One popular type of play that traders often look for is stocks that have unusually high short positions (example) ahead of an upcoming catalyst for the possibility of a short squeeze. The most commonly used method to measure the size and theoretical strength of a possible short squeeze is measured by a short interest ratio, which is the short interest divided by the daily average volume. The theory goes that the higher the number the more illiquid the stock is relative to the buying (covering) interest that would follow. This lack of supply versus long demand can cause a short squeeze with shorts aggressively buying shares to cover their positions. Sometimes even they are forced to cover due to margin calls, causing forced buy-in and unusually high buy volume and upwards movement. Generally a short ratio over 3 be would considered to be high, as it represents a full 3 days of volume for shorts to cover their positions.
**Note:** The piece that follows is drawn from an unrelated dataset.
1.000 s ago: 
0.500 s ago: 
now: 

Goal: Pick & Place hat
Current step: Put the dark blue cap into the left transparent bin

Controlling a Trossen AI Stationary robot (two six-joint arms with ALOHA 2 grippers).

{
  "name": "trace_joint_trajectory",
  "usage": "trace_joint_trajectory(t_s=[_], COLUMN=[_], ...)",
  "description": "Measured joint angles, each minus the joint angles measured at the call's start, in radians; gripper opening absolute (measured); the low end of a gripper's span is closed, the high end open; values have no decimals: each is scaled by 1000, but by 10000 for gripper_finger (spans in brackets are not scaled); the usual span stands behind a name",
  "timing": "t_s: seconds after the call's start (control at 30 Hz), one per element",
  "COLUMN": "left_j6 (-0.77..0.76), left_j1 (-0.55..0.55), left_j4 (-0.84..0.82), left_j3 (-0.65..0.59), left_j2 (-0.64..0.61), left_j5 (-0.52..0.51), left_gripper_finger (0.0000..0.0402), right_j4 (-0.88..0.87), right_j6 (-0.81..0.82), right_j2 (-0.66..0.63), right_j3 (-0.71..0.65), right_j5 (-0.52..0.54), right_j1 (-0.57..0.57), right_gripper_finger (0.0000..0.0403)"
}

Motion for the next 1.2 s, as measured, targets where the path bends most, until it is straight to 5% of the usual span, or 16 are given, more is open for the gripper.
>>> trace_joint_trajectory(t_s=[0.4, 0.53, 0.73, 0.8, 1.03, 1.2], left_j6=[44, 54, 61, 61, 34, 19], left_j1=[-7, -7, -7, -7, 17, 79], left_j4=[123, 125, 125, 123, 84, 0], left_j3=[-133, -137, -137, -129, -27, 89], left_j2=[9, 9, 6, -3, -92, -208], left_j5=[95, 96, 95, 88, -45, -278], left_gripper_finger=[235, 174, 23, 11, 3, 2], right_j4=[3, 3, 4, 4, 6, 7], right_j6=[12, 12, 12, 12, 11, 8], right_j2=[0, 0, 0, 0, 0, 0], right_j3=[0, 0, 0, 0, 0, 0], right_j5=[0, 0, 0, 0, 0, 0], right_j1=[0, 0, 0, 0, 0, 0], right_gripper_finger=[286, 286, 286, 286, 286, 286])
A huge short ratio though can be a double-edge sword. Sometimes the reason for the unusually high short interest is simply due to a traders being aware of an upcoming event such as a bad earnings report versus analyst expectations. As an example, investors in Skullcandy (SKUL) learned this the hard way. SKUL had a short ratio over 10 despite analyst estimates for a cheap-looking forward PE of under 10 and a history of sales and EPS that consistently was beating analysts handily. But when the earnings came out, SKUL slashed guidance and the stock got crushed on competition fears. The lesson learned with SKUL is although many times betting on a large short ratio can lead to a short squeeze, it's far from a sure thing. But there's plenty of short squeeze opportunities with earnings reports that often fair better.
On December 5, there happens to be 4 companies reporting that have excessively large short ratios. Earnings can often be the right catalyst to cause a short squeeze though of course the risk is higher as seen with SKUL. Despite the results of SKUL, often times large short positions ahead of a catalyst like an earnings report = potential opportunity. See the table below for a list of 4 stocks in order from smallest to largest short ratio (all data taken from shortsqueeze.com):
|Symbol||Short Interest||Average Volume||Short Ratio|
(1) Ascena Retail Group (ASNA) - after hours
Ascena Retail Group, Inc., through its subsidiaries, operates as a specialty retailer of apparel for women and tween girls. Its principal retail brands comprise Justice, Lane Bryant, maurices, dressbarn, and Catherines brands. It has a tendency, though not always, to beat earnings estimates. With a PE of 10 vs. fiscal 2014 estimates, it looks cheap to me with any even small surprise beat. With a short ratio of near 4, a mini short squeeze could take place.
(2) Verint Systems (VRNT) - after hours
Verint Systems Inc. provides Actionable Intelligence solutions and value-added services worldwide. Its solutions are used to capture, distill, and analyze underused information sources, such as voice, video, and unstructured text. Nothing overly exciting, but they tend to beat estimates. I'm not thrilled with all the insider selling, but they are a solid earner expected to grow steadily going forward. I don't see much realistic downside risk with the report, but with a short ratio of over 7 the shorts disagree. This one should be a hard move in one direction or the other, depending on who's right.
(3) Francesca's Holdings Corporation (FRAN) - pre-market
Francesca's Holdings Corporation, through its subsidiary, Francesca's Collections, Inc., operates a chain of retail boutiques under the francesca's collections brand in the United States. Simple story: sales, earnings, and growth of both are all on fire. Some insider buying in September. Insider buying + a short ratio over 13 is usually a recipe for disaster for shorts. Rarely do shorts know better than insiders who are buying shares of their own company in the open market. I wouldn't want to still be short going into the report.
(4) Vera Bradley (VRA) - after hours
Vera Bradley, Inc., through its subsidiary, Vera Bradley Designs, Inc., engages in the design, production, marketing, and retail of stylish and functional accessories for women under the 'Vera Bradley' brand. Its products include a range of handbags, accessories, and travel and leisure items. VRA is expected by analysts to have a solid report and continue to grow both top and bottom line. There was a variety of officers buying in the open market earlier this year. With a strong holiday season, VRA could report a nice surprise and cause a short squeeze. Do the shorts know more than insiders? I highly doubt it. 29.5 short ratio is just out of control extremely high. This could turn into a textbook squeeze fast.